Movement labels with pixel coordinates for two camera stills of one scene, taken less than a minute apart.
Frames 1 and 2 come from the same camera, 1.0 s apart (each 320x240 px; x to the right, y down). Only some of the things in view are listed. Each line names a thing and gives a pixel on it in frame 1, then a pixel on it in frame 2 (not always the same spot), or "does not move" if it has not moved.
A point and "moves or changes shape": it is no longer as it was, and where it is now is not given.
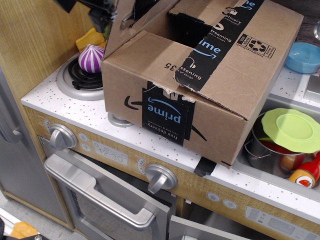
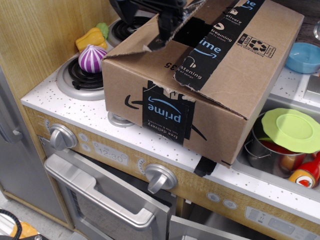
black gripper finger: (101, 18) → (168, 21)
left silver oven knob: (61, 137) does not move
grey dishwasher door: (182, 229) does not move
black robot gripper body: (107, 5) → (126, 9)
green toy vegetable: (106, 31) does not move
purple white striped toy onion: (90, 58) does not move
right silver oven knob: (160, 177) does not move
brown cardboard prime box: (193, 73) moves or changes shape
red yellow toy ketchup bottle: (307, 174) does not move
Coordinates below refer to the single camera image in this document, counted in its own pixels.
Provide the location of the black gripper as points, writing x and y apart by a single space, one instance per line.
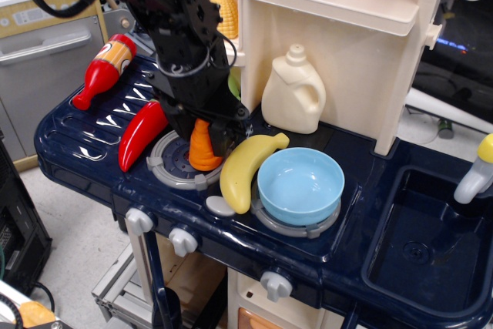
203 93

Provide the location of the orange toy carrot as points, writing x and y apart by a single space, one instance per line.
201 154

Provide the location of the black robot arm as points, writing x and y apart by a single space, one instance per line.
193 68

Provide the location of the light blue plastic bowl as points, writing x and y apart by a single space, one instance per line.
300 186

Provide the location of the grey left stove burner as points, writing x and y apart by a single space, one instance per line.
168 162

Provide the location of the grey stove burner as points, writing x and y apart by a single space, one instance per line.
168 162
311 231

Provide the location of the yellow toy banana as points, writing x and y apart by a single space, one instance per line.
242 164

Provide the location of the red toy chili pepper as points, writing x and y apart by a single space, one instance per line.
143 128

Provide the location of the green toy pear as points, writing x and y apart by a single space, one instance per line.
234 82

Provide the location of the grey oval button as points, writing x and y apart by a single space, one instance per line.
219 207

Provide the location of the cream toy detergent jug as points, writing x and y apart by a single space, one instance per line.
294 96

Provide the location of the yellow toy corn cob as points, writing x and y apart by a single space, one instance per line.
229 26

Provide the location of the grey left stove knob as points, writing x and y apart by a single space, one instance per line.
138 222

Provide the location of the grey stove knob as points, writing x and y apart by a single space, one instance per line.
276 285
138 222
183 242

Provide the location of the red toy ketchup bottle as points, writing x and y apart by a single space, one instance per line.
105 69

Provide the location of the grey middle stove knob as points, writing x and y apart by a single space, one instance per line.
183 242

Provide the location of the navy toy kitchen counter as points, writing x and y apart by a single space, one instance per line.
402 253

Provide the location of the grey right stove burner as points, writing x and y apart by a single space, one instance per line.
311 231

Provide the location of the grey right stove knob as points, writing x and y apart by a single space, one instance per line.
276 285

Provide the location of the wooden toy dishwasher cabinet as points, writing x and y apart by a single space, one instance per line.
43 60

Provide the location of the cream toy kitchen shelf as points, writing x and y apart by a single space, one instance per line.
365 51

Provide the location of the black computer case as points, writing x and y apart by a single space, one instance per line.
25 243

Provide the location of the green can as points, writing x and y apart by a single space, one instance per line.
445 129

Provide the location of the grey yellow toy faucet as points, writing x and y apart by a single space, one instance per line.
479 177

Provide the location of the aluminium extrusion frame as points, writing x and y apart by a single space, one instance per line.
119 295

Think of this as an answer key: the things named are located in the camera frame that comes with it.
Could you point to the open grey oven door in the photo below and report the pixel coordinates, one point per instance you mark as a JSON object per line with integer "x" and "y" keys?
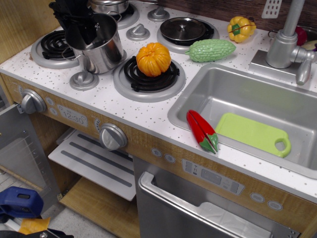
{"x": 23, "y": 162}

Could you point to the front right stove burner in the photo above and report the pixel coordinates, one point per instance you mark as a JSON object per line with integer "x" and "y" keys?
{"x": 131, "y": 83}

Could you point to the stove burner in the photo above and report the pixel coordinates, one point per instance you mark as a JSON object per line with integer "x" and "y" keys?
{"x": 52, "y": 51}
{"x": 131, "y": 83}
{"x": 128, "y": 18}
{"x": 181, "y": 47}

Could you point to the blue clamp tool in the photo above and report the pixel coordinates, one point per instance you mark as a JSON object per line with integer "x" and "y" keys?
{"x": 17, "y": 202}

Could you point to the silver oven dial left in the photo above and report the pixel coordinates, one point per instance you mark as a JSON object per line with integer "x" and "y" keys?
{"x": 32, "y": 102}

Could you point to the back left stove burner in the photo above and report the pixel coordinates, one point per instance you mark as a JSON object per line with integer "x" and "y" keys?
{"x": 128, "y": 18}

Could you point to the white oven rack shelf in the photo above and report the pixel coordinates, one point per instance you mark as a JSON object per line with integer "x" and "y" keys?
{"x": 112, "y": 170}

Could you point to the grey toy sink basin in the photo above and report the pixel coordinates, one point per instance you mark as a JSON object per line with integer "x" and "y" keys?
{"x": 216, "y": 90}

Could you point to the yellow tape piece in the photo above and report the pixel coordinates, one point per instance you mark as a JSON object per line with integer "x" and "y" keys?
{"x": 33, "y": 225}

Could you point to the silver toy faucet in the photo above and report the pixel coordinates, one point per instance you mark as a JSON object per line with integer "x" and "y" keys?
{"x": 286, "y": 60}

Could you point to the back right stove burner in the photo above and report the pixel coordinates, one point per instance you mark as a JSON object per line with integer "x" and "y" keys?
{"x": 181, "y": 47}

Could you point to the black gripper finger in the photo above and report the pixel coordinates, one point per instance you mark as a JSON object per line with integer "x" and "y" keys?
{"x": 86, "y": 22}
{"x": 64, "y": 12}

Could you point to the green toy cutting board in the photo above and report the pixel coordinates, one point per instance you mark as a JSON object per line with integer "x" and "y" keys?
{"x": 256, "y": 134}

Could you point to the white slotted spatula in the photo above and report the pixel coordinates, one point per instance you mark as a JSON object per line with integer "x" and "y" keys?
{"x": 271, "y": 9}

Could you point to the grey stovetop knob front left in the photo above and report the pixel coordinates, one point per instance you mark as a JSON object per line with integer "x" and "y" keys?
{"x": 83, "y": 81}

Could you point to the silver oven dial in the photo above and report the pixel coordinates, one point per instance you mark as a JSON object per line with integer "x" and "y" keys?
{"x": 112, "y": 137}
{"x": 32, "y": 102}

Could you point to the silver oven dial right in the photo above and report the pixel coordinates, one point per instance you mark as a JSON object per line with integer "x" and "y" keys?
{"x": 112, "y": 137}

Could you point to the green toy bitter gourd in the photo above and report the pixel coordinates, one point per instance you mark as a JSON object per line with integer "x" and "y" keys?
{"x": 210, "y": 50}

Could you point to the orange toy pumpkin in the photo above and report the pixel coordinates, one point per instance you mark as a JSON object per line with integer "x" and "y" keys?
{"x": 153, "y": 59}

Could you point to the grey stovetop knob back middle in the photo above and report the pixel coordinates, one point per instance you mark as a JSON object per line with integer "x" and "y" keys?
{"x": 138, "y": 33}

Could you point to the grey stovetop knob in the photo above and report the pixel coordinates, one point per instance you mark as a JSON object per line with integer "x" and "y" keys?
{"x": 83, "y": 81}
{"x": 158, "y": 15}
{"x": 138, "y": 33}

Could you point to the small steel pot at back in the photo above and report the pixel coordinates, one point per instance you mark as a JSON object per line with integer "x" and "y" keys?
{"x": 109, "y": 6}

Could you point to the tall steel toy pot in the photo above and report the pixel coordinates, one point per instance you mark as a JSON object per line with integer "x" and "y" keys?
{"x": 104, "y": 53}

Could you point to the red toy chili pepper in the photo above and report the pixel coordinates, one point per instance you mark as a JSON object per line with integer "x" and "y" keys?
{"x": 203, "y": 132}

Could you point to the front left stove burner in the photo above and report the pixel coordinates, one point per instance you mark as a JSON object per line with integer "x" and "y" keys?
{"x": 52, "y": 51}

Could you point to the yellow toy bell pepper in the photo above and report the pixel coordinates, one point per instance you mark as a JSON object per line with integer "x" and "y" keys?
{"x": 240, "y": 29}

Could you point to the dark steel pot lid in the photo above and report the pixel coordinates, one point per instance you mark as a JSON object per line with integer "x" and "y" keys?
{"x": 182, "y": 29}

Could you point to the silver dishwasher door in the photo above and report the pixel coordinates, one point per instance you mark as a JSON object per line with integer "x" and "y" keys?
{"x": 172, "y": 207}

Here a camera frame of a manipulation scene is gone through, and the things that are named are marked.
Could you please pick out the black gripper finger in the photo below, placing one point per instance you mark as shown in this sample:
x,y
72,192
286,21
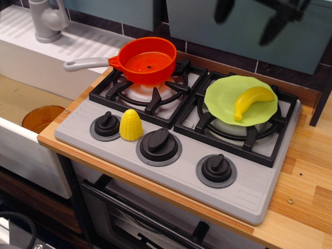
•••
All lines of the entries containing the string "that" must be shown in full.

Think of this as an answer key: the things named are located in the camera frame that comes with it.
Here a camera frame of a manipulation scene is gone through, and the things that are named are marked.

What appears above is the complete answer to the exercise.